### DATA LISTING
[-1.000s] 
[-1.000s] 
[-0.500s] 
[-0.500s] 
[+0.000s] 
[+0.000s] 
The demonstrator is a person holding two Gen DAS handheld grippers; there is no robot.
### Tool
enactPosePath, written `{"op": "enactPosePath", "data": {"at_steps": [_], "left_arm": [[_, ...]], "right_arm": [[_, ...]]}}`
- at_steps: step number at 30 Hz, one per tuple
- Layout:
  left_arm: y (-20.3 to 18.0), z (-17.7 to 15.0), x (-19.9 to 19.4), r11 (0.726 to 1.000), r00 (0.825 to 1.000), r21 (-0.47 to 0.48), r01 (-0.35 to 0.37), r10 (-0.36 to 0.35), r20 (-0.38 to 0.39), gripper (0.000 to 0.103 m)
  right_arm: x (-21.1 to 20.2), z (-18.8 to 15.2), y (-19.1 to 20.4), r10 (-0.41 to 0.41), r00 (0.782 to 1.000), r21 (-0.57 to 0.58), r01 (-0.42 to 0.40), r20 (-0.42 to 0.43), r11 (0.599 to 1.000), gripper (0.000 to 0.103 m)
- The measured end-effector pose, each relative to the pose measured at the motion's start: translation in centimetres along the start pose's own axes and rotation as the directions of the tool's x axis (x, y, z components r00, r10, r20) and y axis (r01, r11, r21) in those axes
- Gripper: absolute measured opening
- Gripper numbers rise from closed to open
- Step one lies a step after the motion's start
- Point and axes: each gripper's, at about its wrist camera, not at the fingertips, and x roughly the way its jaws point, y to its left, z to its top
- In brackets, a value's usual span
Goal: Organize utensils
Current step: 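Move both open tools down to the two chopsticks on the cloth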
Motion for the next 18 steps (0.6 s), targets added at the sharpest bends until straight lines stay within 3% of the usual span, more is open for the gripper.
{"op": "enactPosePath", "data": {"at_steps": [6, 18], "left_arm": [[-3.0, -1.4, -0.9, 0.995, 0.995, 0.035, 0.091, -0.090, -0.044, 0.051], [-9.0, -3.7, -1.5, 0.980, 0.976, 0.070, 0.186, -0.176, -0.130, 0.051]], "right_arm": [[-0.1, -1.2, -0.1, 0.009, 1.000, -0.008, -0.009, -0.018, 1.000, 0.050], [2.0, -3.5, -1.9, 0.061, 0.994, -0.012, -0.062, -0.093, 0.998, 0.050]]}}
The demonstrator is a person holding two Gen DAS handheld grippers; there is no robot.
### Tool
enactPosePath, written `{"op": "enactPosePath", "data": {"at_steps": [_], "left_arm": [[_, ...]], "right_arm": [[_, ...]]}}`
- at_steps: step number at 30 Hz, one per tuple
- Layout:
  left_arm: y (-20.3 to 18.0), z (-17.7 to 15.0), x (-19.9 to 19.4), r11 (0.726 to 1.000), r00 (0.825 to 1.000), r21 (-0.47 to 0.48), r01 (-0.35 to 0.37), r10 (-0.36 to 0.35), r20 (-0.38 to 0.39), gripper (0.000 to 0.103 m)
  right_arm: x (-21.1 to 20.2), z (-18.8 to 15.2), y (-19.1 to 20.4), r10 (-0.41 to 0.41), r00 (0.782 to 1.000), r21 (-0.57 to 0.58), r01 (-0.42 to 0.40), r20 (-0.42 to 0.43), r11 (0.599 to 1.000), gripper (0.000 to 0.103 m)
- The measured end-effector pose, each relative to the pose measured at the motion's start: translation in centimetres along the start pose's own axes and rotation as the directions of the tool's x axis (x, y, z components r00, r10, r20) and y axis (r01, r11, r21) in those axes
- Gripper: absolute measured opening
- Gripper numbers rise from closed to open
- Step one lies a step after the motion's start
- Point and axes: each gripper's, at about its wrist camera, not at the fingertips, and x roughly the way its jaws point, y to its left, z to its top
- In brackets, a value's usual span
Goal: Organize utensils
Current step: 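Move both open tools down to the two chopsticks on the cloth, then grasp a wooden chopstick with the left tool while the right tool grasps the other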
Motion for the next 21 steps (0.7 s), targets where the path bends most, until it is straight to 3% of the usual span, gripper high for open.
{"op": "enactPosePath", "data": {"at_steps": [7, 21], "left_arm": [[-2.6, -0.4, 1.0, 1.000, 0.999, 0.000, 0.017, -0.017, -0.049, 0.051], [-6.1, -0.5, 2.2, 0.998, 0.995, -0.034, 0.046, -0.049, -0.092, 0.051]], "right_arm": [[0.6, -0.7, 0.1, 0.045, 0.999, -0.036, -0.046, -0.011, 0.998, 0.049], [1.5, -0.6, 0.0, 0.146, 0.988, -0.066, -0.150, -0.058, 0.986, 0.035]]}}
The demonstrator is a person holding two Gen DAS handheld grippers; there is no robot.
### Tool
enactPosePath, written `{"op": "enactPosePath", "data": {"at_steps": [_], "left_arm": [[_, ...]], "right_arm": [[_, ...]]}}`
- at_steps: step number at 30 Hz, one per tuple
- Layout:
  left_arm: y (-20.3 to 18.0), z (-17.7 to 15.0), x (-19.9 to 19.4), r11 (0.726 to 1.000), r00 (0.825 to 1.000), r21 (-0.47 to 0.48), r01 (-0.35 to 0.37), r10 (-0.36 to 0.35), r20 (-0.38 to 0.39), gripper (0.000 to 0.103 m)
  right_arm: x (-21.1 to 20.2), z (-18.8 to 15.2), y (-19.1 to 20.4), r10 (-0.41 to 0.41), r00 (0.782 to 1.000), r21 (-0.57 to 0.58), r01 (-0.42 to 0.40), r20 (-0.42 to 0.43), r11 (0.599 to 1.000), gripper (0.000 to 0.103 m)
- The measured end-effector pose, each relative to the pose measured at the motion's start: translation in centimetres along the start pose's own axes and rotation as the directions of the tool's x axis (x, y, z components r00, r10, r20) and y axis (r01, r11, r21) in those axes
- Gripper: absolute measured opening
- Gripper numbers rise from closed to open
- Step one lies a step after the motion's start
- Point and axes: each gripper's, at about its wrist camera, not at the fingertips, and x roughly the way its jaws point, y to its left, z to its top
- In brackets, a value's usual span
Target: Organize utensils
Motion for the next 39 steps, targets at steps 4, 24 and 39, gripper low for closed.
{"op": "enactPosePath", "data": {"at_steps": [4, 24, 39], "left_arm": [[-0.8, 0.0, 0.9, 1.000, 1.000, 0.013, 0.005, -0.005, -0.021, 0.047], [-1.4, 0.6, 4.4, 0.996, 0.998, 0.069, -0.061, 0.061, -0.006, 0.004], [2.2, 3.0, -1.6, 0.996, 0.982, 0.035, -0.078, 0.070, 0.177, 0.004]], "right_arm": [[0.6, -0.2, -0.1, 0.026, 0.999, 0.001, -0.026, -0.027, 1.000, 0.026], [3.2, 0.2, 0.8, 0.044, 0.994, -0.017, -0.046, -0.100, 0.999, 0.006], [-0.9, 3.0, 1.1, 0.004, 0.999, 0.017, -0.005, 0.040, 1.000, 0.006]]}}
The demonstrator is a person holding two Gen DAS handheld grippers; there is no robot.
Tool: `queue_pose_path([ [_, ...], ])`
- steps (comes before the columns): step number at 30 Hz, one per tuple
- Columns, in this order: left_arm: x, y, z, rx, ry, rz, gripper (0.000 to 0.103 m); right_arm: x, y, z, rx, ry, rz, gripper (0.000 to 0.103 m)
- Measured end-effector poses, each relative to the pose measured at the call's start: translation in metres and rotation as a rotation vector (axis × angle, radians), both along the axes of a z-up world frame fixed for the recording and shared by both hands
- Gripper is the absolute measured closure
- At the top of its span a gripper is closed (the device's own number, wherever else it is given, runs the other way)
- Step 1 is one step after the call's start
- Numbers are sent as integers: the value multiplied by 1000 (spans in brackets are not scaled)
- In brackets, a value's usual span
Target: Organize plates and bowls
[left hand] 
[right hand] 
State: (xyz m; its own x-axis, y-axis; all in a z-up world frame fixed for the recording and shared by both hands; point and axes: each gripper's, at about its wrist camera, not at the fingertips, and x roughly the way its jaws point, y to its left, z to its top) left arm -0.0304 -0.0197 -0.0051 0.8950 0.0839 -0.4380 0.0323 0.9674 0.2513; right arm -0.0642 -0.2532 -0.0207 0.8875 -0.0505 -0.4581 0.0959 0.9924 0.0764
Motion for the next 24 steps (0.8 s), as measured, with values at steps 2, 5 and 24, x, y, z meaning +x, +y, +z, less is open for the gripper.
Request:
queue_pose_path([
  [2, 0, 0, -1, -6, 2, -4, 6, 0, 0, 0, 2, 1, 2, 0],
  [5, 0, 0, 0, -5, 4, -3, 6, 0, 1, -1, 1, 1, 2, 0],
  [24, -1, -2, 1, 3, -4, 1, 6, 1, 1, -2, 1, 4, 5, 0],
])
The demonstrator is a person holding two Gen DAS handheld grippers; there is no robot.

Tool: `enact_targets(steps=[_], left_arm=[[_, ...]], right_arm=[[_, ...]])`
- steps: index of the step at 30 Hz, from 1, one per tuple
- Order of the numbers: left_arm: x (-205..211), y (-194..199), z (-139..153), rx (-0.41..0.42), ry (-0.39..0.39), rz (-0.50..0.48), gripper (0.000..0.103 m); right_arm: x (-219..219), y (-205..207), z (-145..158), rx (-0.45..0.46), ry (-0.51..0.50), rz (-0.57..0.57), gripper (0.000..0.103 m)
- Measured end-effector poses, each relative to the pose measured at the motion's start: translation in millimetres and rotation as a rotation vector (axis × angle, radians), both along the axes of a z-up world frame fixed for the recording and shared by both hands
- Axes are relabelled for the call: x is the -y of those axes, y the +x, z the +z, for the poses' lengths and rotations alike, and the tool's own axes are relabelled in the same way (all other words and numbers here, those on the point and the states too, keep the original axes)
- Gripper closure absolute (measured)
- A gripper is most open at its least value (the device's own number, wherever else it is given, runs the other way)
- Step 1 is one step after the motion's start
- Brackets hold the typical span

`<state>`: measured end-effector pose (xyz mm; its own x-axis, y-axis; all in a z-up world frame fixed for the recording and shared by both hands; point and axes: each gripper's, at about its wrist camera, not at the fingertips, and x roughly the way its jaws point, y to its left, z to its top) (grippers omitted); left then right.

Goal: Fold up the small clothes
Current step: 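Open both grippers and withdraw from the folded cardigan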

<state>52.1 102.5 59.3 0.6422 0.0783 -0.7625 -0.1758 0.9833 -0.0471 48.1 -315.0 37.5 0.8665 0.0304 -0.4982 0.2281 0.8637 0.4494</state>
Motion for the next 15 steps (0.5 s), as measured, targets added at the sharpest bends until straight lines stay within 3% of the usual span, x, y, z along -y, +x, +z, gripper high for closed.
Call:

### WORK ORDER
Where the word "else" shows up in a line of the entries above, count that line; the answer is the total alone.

### ANSWER FOR THE TASK
2